## TASK TO COMPLETE
Please retype the material beneath this task exactly, starting with its first line and finishing with the line containing "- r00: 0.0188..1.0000".
▽
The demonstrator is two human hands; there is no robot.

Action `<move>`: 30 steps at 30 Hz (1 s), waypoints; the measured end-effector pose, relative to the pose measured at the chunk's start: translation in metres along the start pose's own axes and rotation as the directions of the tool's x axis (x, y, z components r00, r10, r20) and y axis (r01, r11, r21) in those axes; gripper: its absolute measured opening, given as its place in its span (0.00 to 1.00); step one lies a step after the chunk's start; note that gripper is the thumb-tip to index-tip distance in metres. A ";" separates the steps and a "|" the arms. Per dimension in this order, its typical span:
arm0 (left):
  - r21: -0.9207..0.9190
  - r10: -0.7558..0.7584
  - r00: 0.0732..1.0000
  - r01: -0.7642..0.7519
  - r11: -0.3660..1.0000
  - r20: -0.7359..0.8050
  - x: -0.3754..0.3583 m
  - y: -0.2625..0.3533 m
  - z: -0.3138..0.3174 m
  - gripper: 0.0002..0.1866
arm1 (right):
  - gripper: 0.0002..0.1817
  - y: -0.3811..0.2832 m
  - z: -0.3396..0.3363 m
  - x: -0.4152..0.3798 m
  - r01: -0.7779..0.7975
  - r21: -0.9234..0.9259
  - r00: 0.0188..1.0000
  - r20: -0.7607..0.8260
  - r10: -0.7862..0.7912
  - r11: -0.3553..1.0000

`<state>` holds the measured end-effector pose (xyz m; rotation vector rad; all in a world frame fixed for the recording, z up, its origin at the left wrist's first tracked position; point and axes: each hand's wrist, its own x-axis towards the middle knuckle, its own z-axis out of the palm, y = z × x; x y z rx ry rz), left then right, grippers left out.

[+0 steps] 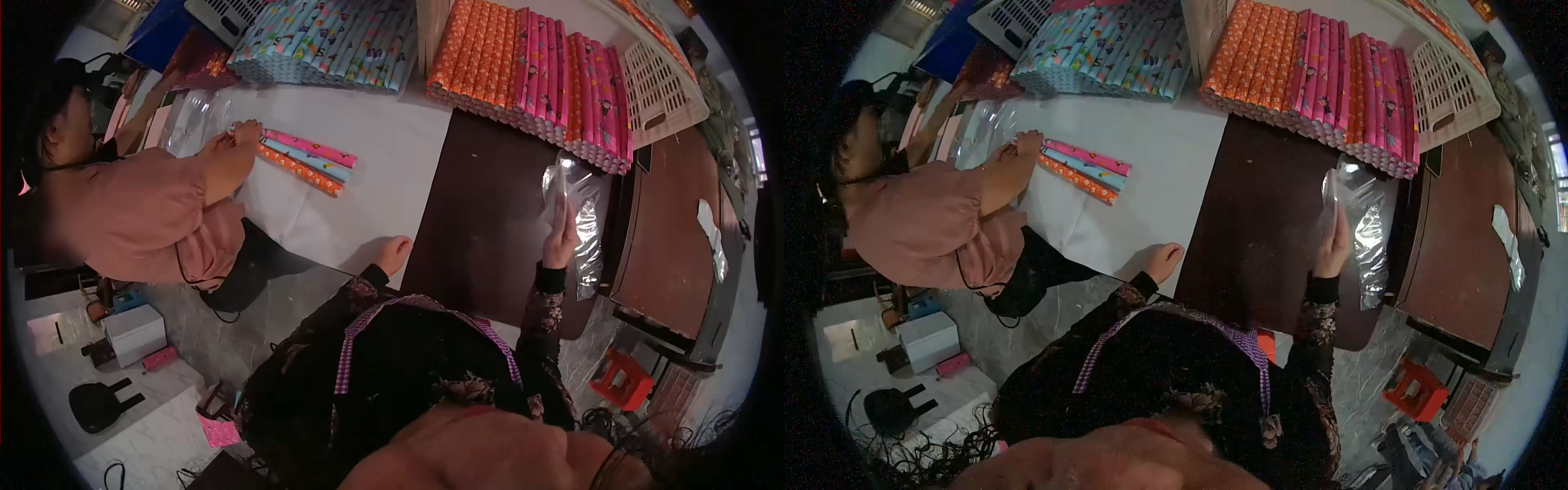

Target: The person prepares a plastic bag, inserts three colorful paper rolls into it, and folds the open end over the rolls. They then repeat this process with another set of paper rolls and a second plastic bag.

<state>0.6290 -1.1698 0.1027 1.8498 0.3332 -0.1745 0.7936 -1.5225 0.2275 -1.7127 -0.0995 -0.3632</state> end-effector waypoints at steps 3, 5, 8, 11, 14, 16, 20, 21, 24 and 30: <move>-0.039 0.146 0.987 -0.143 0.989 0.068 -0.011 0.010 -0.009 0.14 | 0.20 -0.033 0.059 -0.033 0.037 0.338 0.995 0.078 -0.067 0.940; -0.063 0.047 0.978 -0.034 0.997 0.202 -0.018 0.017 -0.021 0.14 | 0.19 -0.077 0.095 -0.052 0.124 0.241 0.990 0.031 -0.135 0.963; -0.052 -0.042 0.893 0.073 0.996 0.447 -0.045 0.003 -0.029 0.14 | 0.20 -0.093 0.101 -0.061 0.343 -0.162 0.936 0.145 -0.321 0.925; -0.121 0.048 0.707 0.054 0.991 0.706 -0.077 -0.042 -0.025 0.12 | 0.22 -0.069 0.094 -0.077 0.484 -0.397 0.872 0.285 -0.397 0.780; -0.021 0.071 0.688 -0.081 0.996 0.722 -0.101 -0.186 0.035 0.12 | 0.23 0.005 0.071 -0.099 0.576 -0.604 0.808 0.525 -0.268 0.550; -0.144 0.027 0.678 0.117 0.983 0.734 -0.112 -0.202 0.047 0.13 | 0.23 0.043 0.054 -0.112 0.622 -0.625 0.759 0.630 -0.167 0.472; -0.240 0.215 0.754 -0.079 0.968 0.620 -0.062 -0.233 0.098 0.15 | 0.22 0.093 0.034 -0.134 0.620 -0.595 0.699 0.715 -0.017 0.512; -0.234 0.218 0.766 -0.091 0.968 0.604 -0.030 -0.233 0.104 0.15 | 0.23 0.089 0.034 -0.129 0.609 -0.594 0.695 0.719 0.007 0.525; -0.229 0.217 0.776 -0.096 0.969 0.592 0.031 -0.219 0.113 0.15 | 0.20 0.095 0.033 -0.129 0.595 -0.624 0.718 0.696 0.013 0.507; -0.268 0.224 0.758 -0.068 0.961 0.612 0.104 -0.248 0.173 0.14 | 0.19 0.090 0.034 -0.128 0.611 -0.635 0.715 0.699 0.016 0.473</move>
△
## RESULT
The demonstrator is two human hands; there is no robot.

Action `<move>`: 30 steps at 30 Hz (1 s), waypoints; the measured end-effector pose, relative to the pose measured at the chunk's start: translation in metres along the start pose's own axes and rotation as the directions of the tool's x axis (x, y, z components r00, r10, r20) and y axis (r01, r11, r21) in those axes; gripper: its absolute measured opening, given as its place in its span (0.00 to 1.00); step one lies a step after the chunk's start; note that gripper is the thumb-tip to index-tip distance in metres. A ";" separates the steps and a "|" the arms. Per dimension in this order, its typical span:
arm0 (left):
  - r21: -0.9207..0.9190
  - r10: -0.7558..0.7584
  - r00: 0.0732..1.0000
  - r01: -0.7642..0.7519
  - r11: -0.3660..1.0000
  - r20: -0.7359..0.8050
  - x: -0.3754..0.3583 m
  - y: -0.2625..0.3533 m
  - z: -0.3138..0.3174 m
  - gripper: 0.0002..0.1866
arm1 (right):
  - gripper: 0.0002..0.1817
  - y: -0.3811..0.2832 m
  - z: -0.3396..0.3363 m
  - x: -0.4152..0.3798 m
  - r01: -0.7779..0.7975
  - r21: -0.9234..0.9259
  - r00: 0.0188..1.0000

The exercise is complete as it stands.